# Gleaming Kleen: Aston Martin DB9 / GTechniq



## Exclusive Car Care (Jan 14, 2007)

Hi guys, thanks for taking the time to view another thread from Gleaming Kleen

Here we have a 2006 Aston Martin DB9 that required just over 40 hours of work to get it looking its best:thumb:









Client requested too have the wheel hubs re-painted as they were very rusty so whilst the wheels were off they were given a good clean and sealed.
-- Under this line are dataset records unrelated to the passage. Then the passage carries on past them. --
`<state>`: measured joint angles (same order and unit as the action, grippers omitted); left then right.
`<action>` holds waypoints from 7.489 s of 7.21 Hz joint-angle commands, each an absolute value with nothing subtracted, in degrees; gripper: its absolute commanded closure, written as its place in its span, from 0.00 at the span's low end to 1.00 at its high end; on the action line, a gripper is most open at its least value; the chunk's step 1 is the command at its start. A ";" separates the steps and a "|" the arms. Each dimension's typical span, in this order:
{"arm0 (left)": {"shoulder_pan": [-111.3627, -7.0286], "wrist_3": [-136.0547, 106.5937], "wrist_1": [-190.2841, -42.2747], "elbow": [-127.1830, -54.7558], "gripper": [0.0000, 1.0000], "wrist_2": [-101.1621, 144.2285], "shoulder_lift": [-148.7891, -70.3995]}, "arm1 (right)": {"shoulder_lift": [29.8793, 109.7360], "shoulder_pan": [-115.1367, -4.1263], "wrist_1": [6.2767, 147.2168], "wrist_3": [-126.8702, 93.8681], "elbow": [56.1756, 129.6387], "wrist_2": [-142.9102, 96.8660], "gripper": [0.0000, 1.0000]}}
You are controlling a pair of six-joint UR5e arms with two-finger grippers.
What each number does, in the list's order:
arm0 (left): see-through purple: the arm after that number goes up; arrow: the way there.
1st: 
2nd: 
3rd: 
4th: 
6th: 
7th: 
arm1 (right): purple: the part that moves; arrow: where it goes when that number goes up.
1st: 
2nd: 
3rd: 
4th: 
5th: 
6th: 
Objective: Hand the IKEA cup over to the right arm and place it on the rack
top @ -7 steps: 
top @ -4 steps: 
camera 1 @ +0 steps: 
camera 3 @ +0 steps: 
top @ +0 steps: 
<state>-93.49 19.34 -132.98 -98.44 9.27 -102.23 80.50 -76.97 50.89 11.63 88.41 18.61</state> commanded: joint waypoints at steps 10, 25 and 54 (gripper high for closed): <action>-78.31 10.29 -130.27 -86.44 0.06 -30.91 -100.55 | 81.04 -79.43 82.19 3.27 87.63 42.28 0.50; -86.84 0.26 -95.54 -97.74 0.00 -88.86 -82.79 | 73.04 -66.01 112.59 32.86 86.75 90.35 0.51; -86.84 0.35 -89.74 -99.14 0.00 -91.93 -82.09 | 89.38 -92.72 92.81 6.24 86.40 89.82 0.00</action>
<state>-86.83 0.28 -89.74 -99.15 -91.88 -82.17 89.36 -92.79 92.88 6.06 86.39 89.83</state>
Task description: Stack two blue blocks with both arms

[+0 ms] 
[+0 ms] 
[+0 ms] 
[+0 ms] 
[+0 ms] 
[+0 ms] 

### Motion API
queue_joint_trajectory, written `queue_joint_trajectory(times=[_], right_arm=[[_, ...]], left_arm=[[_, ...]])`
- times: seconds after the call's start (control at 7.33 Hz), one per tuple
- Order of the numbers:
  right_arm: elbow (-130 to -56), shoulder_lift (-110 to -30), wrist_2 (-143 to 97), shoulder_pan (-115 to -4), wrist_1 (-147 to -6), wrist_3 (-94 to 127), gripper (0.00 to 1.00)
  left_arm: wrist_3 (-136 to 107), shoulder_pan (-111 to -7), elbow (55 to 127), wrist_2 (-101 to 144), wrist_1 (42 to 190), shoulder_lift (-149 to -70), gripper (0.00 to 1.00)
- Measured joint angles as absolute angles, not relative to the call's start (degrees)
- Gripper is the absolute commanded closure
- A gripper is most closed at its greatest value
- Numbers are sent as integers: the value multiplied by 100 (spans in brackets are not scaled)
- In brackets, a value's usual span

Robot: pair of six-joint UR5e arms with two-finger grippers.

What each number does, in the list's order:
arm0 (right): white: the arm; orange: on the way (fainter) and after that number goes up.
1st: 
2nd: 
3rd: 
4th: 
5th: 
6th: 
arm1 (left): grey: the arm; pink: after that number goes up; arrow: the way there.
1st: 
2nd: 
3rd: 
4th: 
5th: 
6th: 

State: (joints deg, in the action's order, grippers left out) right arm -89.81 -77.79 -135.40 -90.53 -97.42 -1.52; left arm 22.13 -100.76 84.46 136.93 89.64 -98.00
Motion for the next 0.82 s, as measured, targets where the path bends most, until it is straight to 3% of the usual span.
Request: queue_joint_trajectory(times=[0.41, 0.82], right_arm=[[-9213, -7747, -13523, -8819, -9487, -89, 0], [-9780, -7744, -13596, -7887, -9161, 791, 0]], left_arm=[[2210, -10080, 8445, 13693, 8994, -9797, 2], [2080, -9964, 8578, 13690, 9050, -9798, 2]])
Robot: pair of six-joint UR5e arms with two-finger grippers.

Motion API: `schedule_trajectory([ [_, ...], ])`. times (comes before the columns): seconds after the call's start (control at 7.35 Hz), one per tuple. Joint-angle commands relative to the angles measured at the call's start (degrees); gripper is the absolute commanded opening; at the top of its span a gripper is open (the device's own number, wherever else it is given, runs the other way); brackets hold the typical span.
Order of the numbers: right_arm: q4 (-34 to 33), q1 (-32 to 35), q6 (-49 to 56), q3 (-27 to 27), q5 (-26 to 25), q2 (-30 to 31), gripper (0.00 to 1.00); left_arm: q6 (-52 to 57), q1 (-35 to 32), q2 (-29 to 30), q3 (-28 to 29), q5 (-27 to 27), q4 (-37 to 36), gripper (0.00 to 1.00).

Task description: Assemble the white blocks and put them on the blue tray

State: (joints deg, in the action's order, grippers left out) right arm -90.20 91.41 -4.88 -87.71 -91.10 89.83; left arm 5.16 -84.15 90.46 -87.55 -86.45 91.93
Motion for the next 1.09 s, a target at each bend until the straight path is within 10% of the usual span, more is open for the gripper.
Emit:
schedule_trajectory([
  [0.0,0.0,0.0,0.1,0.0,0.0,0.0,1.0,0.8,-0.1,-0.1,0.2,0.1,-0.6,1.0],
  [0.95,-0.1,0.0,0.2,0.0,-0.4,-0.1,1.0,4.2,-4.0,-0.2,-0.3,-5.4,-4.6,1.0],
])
The wheel nuts were also polished before re-fitting the wheels.

Wheels before clean....









and wheels after a good deep clean.









Wheel nuts before...









and after being polished.









Wheel hubs before...









and after several coats of paint.









Moving onto the paintwork...

Few shots of the paint under natural light showing how severely scratched the paint was


















Few "before & after" correction shots (before refinement stages)
















































































































































Paint after the refinement stages...


















Once all machine polishing stages were complete paint was given a IPA wipe down and then GTechniq C1 was applied...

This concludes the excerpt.